The Washington Free Beacon released audiotapes that paint an unflattering picture of twenty-seven-year-old Hillary Rodham Clinton. The tapes come from an early 1980’s interview in which Clinton fondly remembers serving as the defense attorney for Thomas Alfred Taylor, a forty-one-year-old accused of raping a twelve-year-old after luring her into a car. Young Hillary, all callousness and self-satisfaction, tells the alleged rapist’s story, including the crucial technicality discovered by his clever lawyer.
In the tape, she suggests that she knew her client was guilty: “He took a lie detector test! I had him take a polygraph, which he passed, which forever destroyed my faith in polygraphs [laughter].”
She goes on to discuss the details of the case, explaining that the prosecutors used the man’s bloody underwear as evidence. The crime lab curiously cut a hole in the underwear to test it, returning the item to evidence with the hole cut out. Hillary took the underwear to a forensic expert who told her there was not enough blood on the cut-up underwear to test.
She broke into laughter as she recalled telling the prosecutor, “‘Well, this guy’s ready to come up from New York to prevent this miscarriage of justice.’”
When the interviewer asked what happened to the alleged rapist, who was facing thirty years to life in prison, Clinton responded, “Oh, he plea bargained. Got him off with time served in the county jail; he’d been in the county jail for about two months.”
This is not the first time that this controversial case has been written about in the press. In 2008, a Newsday article focused on Clinton’s initial strategy of attacking the credibility of the young girl. Before she discovered the underwear technicality, Hillary told the jury that the girl had a “tendency to seek out older men and engage in fantasizing.”
The problem here is not the fact that Clinton took on the client, or even that she defended him despite her suspicion that he was guilty. The issue is Hillary’s lack of tact and apparent glee when discussing the case. There is something very unnerving about Clinton’s casual delight.

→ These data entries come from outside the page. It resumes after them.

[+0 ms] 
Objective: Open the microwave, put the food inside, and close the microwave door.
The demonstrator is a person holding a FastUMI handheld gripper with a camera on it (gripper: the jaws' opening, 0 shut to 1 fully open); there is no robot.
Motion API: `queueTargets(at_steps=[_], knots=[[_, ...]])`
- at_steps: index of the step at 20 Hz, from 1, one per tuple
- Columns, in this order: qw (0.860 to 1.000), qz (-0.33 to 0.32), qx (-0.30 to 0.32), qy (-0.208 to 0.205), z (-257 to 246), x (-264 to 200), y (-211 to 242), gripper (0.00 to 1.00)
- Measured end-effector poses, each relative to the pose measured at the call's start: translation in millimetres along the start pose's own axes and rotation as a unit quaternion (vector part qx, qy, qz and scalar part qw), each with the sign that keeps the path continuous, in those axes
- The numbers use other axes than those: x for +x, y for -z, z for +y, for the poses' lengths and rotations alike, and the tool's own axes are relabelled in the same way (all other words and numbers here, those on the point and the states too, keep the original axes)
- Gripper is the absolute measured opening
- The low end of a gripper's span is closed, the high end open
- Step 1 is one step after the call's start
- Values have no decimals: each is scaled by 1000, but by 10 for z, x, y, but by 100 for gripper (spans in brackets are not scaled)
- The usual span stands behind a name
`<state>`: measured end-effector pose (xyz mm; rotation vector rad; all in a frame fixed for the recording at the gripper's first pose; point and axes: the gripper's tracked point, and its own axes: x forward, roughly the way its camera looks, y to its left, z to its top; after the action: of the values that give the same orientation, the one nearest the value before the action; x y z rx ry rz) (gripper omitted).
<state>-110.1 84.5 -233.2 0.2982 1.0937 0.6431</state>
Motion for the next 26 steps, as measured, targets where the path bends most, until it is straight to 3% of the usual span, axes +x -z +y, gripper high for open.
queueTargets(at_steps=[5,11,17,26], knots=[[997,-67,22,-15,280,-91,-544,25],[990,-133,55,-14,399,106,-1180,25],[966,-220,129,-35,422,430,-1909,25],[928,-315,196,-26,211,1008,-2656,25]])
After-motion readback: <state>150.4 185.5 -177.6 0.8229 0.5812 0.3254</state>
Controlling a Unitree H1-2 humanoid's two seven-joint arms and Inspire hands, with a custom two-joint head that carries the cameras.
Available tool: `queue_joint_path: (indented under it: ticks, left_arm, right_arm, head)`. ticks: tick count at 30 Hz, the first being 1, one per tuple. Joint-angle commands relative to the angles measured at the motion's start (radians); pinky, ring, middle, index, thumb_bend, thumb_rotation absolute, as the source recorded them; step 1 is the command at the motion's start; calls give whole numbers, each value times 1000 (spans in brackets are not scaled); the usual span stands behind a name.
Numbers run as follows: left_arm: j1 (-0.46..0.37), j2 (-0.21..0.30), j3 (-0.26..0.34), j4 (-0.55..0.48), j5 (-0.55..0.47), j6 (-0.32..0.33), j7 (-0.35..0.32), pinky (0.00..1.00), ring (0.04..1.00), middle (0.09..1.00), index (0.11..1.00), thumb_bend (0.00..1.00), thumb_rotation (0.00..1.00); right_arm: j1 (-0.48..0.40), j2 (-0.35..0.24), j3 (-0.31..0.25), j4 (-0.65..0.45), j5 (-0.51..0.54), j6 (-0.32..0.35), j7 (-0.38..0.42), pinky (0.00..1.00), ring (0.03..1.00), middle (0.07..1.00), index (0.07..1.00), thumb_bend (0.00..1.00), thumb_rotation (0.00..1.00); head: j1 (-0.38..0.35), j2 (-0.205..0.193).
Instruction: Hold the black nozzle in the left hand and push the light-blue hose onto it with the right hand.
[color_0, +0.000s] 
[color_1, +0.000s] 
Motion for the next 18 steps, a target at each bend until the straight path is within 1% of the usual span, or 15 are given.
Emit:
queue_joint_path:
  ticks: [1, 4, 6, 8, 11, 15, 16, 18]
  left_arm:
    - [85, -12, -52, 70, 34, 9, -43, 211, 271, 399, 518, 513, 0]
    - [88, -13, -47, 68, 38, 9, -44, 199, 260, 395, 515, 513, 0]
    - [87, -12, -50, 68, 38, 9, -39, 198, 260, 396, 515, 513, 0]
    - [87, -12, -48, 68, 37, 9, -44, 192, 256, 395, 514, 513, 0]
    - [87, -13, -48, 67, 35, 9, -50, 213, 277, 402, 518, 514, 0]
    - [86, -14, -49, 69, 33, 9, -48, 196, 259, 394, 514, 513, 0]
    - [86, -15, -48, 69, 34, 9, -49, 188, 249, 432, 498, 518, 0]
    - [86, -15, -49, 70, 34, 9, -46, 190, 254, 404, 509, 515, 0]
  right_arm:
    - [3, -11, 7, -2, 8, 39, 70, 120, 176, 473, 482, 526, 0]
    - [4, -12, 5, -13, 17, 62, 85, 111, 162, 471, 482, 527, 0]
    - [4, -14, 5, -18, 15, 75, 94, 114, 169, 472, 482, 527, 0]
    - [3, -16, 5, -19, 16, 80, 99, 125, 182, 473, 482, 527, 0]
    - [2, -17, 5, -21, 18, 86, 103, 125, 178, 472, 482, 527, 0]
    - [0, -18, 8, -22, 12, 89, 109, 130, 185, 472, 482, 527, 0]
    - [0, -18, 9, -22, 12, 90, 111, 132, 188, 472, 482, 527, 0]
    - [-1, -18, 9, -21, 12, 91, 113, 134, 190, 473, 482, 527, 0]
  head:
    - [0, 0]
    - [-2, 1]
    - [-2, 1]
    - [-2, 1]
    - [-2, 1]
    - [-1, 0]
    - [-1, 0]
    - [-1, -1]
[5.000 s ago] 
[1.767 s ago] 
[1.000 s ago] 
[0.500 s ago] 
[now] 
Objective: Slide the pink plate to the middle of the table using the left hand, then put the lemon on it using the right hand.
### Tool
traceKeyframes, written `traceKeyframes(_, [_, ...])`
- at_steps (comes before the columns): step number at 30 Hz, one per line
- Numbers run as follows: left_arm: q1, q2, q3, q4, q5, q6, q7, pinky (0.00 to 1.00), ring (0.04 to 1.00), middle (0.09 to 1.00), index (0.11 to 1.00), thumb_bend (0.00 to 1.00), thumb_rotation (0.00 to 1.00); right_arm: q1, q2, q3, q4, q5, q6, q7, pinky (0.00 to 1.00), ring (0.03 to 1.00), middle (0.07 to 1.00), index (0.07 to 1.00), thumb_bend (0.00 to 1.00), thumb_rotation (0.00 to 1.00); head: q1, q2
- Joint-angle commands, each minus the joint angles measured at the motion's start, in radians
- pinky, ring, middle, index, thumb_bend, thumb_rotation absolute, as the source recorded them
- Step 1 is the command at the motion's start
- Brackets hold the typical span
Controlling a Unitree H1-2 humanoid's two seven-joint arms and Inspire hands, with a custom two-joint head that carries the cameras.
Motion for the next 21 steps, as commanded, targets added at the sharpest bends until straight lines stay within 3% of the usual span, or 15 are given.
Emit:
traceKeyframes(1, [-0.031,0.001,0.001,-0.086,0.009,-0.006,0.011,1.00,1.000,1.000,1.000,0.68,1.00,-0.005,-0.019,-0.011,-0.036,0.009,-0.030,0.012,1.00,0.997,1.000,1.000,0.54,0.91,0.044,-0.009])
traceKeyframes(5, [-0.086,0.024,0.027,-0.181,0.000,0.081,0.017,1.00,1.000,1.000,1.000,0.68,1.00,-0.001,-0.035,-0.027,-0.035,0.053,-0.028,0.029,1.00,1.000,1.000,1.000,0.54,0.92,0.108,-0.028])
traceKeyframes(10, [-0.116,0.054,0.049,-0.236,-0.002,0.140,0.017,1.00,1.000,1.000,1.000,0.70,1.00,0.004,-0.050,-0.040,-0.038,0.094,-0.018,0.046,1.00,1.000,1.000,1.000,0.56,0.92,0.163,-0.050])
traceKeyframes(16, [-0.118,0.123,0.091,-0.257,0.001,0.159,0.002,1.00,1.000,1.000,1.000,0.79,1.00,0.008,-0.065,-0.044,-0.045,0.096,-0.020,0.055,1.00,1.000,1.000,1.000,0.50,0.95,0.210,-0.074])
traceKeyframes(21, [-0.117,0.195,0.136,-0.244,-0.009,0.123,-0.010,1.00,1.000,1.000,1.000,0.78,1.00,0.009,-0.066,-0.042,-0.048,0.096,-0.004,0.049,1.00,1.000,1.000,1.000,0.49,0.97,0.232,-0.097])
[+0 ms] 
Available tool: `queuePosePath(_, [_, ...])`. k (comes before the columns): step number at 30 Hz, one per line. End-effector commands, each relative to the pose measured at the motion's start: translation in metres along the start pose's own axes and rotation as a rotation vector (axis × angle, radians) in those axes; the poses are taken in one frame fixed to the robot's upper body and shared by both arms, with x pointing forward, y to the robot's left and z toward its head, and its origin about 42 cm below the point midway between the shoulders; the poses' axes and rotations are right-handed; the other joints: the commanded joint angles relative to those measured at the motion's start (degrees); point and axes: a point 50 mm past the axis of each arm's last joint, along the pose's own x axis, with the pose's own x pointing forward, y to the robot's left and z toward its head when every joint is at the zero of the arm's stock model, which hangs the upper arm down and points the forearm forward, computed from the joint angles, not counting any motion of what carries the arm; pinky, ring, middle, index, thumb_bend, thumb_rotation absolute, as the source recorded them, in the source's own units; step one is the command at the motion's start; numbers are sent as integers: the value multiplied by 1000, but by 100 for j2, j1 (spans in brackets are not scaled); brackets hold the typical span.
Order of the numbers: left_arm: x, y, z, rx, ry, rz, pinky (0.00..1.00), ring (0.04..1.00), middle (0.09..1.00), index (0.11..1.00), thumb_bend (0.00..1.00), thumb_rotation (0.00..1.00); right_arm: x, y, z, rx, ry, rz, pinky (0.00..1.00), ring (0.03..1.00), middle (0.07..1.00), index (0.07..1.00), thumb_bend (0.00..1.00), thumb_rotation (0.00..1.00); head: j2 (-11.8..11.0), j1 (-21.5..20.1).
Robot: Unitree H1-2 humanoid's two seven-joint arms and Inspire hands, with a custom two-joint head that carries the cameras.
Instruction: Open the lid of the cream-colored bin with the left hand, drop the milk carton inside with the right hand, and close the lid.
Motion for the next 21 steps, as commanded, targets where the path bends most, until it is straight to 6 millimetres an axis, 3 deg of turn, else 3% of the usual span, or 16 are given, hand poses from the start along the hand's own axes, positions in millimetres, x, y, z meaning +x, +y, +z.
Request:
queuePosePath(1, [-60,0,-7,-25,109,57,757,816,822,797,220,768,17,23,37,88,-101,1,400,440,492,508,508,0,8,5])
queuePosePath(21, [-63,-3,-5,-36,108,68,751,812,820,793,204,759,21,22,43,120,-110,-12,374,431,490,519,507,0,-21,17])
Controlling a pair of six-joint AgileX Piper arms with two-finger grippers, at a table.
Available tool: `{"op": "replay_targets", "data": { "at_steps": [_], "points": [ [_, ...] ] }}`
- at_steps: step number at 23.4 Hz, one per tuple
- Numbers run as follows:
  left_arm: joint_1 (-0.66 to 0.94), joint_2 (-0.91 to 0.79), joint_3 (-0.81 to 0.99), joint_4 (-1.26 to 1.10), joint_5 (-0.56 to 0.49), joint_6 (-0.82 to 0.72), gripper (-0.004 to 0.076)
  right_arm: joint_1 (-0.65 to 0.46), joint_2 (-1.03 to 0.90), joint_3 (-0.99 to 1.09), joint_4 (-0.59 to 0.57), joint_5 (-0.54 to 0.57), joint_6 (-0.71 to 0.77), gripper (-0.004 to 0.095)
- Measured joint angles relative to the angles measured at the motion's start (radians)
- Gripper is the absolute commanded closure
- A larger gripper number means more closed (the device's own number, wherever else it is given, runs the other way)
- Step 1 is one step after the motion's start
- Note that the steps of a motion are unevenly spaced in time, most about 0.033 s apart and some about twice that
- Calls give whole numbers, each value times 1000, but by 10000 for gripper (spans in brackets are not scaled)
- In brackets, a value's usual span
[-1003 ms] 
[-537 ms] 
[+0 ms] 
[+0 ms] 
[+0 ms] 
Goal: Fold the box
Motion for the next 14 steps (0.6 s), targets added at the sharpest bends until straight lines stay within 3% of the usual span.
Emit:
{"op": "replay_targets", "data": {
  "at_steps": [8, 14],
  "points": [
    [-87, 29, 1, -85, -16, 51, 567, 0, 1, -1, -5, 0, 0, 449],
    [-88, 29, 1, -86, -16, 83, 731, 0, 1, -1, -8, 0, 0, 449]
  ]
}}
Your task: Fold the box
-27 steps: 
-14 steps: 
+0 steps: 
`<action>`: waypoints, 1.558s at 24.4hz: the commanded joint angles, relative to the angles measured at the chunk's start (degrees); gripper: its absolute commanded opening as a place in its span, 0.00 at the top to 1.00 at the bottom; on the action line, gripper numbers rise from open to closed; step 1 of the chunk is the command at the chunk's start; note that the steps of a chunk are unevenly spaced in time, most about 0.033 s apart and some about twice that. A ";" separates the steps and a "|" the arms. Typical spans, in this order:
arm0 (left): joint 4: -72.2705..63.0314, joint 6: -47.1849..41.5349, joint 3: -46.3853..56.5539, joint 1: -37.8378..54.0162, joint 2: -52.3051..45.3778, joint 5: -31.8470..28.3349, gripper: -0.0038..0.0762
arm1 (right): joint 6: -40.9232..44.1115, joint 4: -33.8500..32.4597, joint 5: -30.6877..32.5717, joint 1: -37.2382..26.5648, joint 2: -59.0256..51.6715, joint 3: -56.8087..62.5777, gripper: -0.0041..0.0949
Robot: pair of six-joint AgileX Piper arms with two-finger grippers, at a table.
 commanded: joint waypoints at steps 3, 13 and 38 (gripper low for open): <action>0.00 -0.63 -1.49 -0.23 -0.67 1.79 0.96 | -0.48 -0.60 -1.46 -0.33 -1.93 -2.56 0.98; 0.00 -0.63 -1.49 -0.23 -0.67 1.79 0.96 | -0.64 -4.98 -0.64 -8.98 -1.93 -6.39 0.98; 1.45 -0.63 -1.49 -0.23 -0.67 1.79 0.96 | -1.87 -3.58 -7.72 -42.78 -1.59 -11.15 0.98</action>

The tape matches the picture of Hillary that conservatives have attempted to paint for years: cold, calculating, and willing to play dirty. The Hillary in the tape is consistent with the Hillary that reportedly treated her staff terribly and was fired from the House Judiciary Committee during the Watergate hearings for lack of integrity. But let’s not expect the media to stray from its portrayal of Hillary as a compassionate champion of women’s rights.